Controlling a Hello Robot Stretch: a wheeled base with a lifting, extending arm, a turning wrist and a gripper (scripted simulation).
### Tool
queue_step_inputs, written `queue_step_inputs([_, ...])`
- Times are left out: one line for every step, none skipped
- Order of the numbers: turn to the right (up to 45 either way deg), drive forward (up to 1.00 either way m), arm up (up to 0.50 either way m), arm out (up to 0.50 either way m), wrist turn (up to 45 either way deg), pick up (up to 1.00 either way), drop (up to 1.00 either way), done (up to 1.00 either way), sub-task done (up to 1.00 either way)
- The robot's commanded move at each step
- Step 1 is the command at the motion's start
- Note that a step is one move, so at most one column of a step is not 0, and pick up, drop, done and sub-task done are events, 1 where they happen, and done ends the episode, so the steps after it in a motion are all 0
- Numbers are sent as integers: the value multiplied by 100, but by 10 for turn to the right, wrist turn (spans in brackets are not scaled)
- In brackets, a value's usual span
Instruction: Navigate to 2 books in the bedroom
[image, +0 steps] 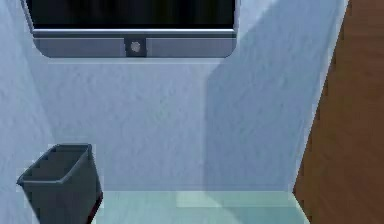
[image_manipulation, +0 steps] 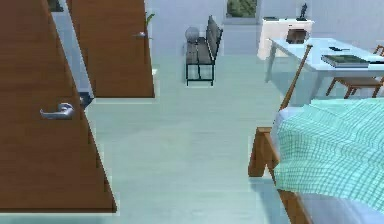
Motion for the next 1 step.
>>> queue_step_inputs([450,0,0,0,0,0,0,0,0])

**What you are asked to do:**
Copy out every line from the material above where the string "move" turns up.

**Exercise response:**
- The robot's commanded move at each step
- Note that a step is one move, so at most one column of a step is not 0, and pick up, drop, done and sub-task done are events, 1 where they happen, and done ends the episode, so the steps after it in a motion are all 0

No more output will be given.